As many Bengalis will swear by, the Bengali egg roll is nothing like Mumbai's frankie or Delhi's Kathi roll. The singular Bengali trait comes in the form of chopped kancha lonka (green chilli) inside the roll as it perfectly compliments the freshly-cut onion and beetroot, both dowsed in red ketchup and mustard.
I've heard some new-age joints have even begun adding a hint of mayonnaise to appeal to the modern Bengali. That's blasphemy, as most Bangali roll-lovers will tell you. There is a reason why the city is still stuck in the 1960s, we don't like upgrades too much.
Also because the simplicity of an egg roll is what separates it from the rest of the Bengali cuisine. It's an item that is literally available in ALL the market areas of all the paras of Calcutta and Howrah, where I grew up. And some of my earliest and most cherished memories are when I would accompany my grandmother to the market-place for a bite of heaven.
Visiting Calcutta during the summer breaks - phuchka and egg rolls were an event for me and my brother. We resented the cousins who would have this available to them around the year, and while taking a bite of our rolls criticise it for being mediocre.
"I'll bring the ones from the joint in Uttarpara, you haven't eaten a decent egg roll until you've eaten from that shop," they would say. And our interim-irritation at their high-handedness would turn into heart-eyed emojis. We were always game for more rolls. And what really fascinated me was seeing the kaarigar (the artisan) make the roll across the glass counter, while I salivated.
He would sprinkle oil on the hot tawa, and then throw in the maida paratha. Tossed on either side, he would flip it with the inside on top and crack an egg over it. After allowing it to become the paratha's second skin, he would flip it in the oil a few more times before landing the egg paratha on his chopping board.
Over there would be waiting for freshly-cut onion rings, beet-root (some would even add cucumber) which he would arrange in a single line, in the middle of the egg paratha. And then he would pull out the ketchup and the mustard, of which he would squirt a few zig-zags over the veggies. Then he would pull out a blank, white paper and place it on the lower half of the roll and wrap it all up.
Once handed to me, I would finish a third of it, with the first bite. Then I would close my eyes to taste all the elements. My only wish though is that had I heard of Masterchef Australia at that time, I could have been able to articulate how well the crisp egg paratha and the succulent veggies went together.
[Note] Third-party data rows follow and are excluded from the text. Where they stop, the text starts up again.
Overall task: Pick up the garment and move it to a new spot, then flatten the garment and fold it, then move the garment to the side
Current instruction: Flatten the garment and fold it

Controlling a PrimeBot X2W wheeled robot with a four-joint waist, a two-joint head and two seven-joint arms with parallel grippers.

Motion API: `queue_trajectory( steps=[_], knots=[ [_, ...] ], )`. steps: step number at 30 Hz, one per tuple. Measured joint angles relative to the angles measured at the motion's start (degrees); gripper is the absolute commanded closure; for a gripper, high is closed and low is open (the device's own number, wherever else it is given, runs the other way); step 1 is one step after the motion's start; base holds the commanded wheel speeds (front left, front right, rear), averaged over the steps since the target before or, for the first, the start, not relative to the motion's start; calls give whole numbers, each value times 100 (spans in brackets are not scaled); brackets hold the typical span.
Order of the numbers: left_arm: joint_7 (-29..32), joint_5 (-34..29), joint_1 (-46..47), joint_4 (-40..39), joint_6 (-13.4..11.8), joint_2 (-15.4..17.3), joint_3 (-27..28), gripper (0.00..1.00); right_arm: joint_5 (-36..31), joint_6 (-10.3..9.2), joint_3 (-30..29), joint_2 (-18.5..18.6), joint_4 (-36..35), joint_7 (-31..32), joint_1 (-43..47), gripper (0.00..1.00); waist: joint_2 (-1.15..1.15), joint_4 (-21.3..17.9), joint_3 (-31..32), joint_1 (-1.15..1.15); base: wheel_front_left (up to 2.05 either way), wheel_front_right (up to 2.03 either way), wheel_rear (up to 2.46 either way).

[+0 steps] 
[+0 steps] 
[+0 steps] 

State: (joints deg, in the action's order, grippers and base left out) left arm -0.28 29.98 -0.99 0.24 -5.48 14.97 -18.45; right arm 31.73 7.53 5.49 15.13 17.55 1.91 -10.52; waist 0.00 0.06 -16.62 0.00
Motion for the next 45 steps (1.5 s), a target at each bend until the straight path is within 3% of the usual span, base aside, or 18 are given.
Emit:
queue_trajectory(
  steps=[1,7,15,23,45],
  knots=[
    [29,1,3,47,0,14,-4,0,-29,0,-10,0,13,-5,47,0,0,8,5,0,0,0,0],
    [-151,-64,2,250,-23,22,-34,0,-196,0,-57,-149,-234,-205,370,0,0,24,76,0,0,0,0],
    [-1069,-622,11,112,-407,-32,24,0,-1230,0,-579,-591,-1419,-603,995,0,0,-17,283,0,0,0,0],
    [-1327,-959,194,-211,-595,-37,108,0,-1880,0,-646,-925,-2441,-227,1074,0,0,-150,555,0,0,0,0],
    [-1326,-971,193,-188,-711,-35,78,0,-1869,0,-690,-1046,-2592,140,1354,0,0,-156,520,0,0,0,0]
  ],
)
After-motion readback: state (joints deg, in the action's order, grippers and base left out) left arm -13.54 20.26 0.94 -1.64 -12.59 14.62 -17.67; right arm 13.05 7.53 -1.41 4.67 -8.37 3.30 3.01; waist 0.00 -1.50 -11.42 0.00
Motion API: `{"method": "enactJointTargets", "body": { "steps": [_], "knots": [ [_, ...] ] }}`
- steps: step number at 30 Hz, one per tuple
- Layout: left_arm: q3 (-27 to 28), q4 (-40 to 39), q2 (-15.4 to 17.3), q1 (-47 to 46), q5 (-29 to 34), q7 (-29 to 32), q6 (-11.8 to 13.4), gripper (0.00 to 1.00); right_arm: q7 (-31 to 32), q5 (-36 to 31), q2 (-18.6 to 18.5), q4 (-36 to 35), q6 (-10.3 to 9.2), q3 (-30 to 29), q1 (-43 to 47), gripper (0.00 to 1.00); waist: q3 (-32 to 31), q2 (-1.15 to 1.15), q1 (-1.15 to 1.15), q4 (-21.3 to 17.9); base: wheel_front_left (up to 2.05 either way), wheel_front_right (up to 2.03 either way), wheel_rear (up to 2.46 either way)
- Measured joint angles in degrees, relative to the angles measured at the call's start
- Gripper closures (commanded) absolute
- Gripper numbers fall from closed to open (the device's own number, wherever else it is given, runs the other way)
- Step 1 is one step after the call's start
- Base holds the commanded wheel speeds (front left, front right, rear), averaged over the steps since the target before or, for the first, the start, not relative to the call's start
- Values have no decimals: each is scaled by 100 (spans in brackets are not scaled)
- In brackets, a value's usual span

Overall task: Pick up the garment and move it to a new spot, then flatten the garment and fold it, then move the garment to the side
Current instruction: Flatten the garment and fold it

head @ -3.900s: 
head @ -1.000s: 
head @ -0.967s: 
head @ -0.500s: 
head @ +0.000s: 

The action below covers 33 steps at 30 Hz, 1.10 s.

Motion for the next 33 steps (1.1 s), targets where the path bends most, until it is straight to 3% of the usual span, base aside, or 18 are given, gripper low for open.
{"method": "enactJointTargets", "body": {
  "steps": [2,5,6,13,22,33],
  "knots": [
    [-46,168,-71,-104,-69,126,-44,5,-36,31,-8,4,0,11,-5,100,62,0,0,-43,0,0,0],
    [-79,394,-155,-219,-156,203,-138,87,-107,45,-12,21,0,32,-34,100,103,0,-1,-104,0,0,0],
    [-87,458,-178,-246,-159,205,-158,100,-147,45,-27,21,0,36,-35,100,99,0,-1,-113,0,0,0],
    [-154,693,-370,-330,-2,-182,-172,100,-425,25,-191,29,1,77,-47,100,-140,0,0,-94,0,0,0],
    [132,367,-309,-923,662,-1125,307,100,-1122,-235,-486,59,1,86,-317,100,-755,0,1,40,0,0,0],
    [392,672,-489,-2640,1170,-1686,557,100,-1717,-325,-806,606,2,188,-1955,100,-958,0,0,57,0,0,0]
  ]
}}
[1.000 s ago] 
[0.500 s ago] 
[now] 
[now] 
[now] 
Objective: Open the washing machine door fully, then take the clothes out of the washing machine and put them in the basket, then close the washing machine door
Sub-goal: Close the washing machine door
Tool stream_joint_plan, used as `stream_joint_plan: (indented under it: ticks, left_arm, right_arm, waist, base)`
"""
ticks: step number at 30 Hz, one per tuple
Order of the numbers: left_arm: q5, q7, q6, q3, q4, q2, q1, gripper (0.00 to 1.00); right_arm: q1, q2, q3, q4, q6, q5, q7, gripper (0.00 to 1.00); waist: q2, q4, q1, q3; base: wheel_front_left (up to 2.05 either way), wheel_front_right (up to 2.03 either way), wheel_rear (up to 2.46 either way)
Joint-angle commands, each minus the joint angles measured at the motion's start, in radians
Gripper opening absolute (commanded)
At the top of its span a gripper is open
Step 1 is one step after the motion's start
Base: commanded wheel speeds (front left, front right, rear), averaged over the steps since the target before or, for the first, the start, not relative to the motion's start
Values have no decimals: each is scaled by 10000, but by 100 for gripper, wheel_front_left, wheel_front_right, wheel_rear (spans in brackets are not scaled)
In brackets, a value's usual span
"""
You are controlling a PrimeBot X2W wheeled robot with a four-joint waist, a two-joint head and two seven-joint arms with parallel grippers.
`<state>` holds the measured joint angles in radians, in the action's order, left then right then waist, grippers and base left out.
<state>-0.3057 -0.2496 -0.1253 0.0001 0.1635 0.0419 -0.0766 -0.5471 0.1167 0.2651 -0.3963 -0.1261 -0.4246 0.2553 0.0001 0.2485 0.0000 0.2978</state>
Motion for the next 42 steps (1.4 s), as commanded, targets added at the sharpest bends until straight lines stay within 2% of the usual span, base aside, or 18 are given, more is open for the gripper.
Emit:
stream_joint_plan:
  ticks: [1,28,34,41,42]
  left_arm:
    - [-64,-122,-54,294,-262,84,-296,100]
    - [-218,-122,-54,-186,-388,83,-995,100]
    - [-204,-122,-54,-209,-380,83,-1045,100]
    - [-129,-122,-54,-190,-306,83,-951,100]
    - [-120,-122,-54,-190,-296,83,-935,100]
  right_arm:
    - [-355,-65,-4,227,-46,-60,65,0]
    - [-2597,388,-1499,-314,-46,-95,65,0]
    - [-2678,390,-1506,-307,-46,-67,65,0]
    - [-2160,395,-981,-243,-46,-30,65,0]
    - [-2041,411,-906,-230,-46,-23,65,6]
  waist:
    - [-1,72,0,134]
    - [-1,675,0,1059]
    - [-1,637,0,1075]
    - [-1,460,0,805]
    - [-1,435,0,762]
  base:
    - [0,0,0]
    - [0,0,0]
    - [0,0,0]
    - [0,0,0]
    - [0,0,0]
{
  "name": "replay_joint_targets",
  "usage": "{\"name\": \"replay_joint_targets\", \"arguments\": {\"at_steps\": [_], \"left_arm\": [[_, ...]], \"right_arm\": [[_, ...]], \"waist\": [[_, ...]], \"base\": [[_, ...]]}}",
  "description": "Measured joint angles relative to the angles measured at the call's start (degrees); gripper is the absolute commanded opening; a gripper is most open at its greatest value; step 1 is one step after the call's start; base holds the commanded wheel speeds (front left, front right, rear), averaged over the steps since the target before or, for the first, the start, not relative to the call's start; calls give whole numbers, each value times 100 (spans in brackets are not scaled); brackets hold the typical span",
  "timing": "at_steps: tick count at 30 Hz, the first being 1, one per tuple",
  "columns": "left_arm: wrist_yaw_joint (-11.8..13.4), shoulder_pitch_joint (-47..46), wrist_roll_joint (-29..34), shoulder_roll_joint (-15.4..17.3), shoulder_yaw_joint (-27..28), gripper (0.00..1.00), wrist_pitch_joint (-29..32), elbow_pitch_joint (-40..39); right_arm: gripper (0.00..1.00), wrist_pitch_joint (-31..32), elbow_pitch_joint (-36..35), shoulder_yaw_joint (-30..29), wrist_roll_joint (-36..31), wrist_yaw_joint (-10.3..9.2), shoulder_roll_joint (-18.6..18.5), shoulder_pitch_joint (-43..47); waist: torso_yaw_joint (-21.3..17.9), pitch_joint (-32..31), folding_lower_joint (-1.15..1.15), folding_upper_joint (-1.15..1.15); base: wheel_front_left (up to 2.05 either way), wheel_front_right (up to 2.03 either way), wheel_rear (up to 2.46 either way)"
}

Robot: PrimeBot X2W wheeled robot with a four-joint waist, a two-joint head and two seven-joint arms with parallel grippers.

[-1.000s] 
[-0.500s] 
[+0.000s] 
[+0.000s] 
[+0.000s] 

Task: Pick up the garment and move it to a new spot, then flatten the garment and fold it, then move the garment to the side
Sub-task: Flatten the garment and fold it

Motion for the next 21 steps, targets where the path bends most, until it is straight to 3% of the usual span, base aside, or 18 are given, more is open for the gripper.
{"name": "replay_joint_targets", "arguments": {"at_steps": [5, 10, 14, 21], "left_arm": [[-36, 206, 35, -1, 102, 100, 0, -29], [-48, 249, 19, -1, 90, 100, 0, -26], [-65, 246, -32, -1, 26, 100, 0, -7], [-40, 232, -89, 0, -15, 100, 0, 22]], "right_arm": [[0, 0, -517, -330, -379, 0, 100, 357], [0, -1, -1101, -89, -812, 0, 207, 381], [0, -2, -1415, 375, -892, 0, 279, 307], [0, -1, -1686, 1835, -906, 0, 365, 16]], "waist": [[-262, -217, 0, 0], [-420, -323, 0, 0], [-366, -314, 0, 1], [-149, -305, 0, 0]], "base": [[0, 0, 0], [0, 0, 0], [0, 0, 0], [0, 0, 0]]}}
Rs. 15 is all it took to make my summer-break in Calcutta, a memorable one. No matter where I go in the world or how many cuisines I try - I will always be gobsmacked by the simplicity of an egg roll. Also, how can something with such basic ingredients be such a tasty affair? Happy Pujo you guys, make sure you go to the Para'r stall and witness the magic of egg rolls being made from scratch. It might even wind the clocks for some, and make you treasure it all the more.